While many people criticize the amount of power afforded to Hollywood and celebrities, it’s undeniable that these awards shows get global attention and can actually spark action. A study conducted after Leonardo DiCaprio's 2016 Best Actor win for The Revenant showed that tweets and Google searches for "climate change" spiked after he mentioned it in his speech. After Julianne Moore spoke about Alzheimer’s in her 2015 Best Actress acceptance speech, donations to the Alzheimer's Assn. reportedly increased 20%. Even though the 2017 Oscars hit a nine-year low in terms of viewership, they still attracted 32.9 million viewers. This year’s Oscars feel like a lightning rod in terms of what winners are going to say in regards to how the industry is going to change in the face of the reckoning. The Academy is well aware of that, but, according to the New York Times, it doesn’t want the events that shook Hollywood in the past year to be the focus of the night. They already ousted Harvey Weinstein and implemented a new code of conduct; can’t March 4 be about the movies (and maybe some digs at that whole La La Land/Moonlight snafu)?

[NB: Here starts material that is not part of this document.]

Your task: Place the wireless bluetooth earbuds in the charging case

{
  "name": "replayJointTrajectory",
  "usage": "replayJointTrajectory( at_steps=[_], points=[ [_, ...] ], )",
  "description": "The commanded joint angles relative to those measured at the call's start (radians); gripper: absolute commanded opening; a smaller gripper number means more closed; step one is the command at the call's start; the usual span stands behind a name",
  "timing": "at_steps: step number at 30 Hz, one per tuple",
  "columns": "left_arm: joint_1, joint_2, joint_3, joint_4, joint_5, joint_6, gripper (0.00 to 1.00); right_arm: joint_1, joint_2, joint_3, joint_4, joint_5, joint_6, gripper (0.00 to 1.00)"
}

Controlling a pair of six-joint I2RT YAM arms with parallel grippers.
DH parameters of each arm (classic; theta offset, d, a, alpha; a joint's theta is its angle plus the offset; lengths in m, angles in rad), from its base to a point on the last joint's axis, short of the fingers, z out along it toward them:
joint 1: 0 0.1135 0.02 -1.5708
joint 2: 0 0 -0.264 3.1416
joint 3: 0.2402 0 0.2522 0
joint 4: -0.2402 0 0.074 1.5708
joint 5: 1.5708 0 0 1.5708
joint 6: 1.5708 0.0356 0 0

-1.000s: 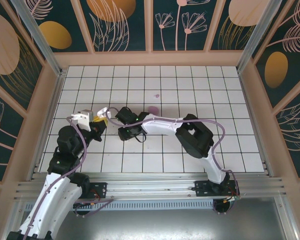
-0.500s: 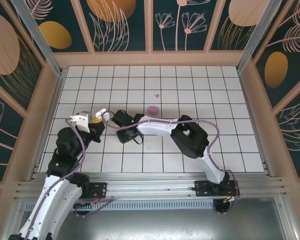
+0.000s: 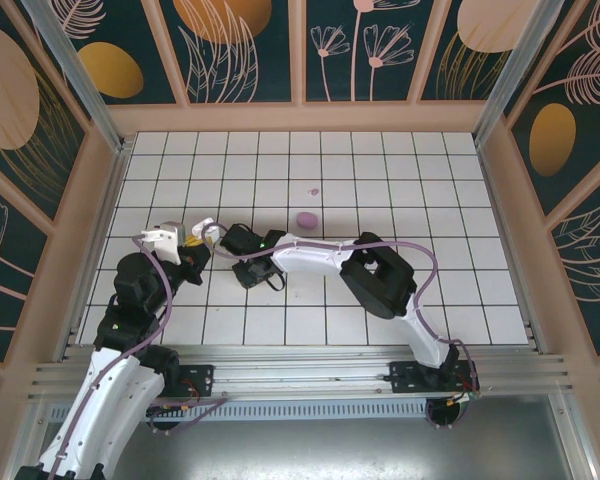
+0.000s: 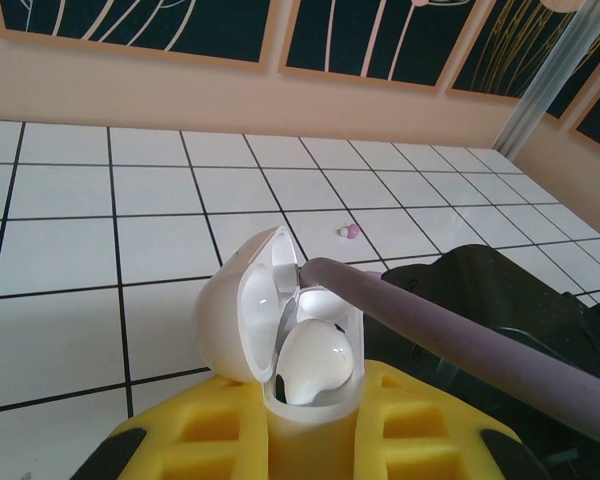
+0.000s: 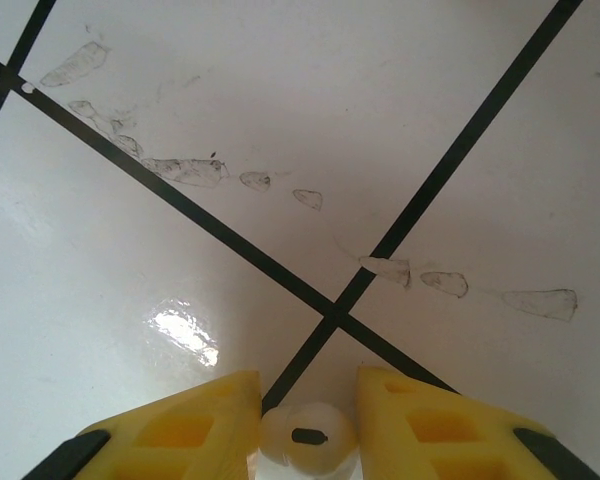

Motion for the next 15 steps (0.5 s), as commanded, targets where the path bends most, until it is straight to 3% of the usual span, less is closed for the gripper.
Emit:
replayJointTrajectory(
  at_steps=[1,15],
  points=[
    [0.005,0.003,0.016,0.037,0.017,-0.013,0.00,0.019,0.036,0.008,-0.072,0.011,0.009,0.32],
    [0.005,0.005,0.016,0.048,0.025,-0.021,0.00,-0.008,-0.051,-0.053,-0.071,0.090,0.030,0.24]
  ],
)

“We want to make it as entertaining as possible — reverential and respectful but also fun and emotional,” Jennifer Todd, one of the lead producers of the Academy Award, told the Times. “The Oscars should be a spectacle. Fun and funny and great performances. It should also be a giant commercial for the movie business, which we all need to keep going.”
The Times notes that, according to academy insiders, when winners start to get political or preachy in speeches, viewers change the channel.
Still, as Mangini points out, “On one hand, we’re here to honor film and perhaps for that reason, your motivation should be about honoring film that night. Yet you don’t want to be the person with your head stuck in the sand, pretending like none of this is happening. What I think it’s incumbent upon all of us to do is to find a proper balance that maybe can do both, and that just requires time and thought and practice and due consideration.”
Katja Benrath, who’s nominated for Best Short Film (Live Action) for Watu Wote: All of Us, turned to Meryl Streep for advice about how to navigate the Oscars after the reckoning at the nominees luncheon. “I asked her if I should wear black, and she said wear whatever you want, but speak up.”
When in doubt, listen to Meryl. She’s already given three of these speeches.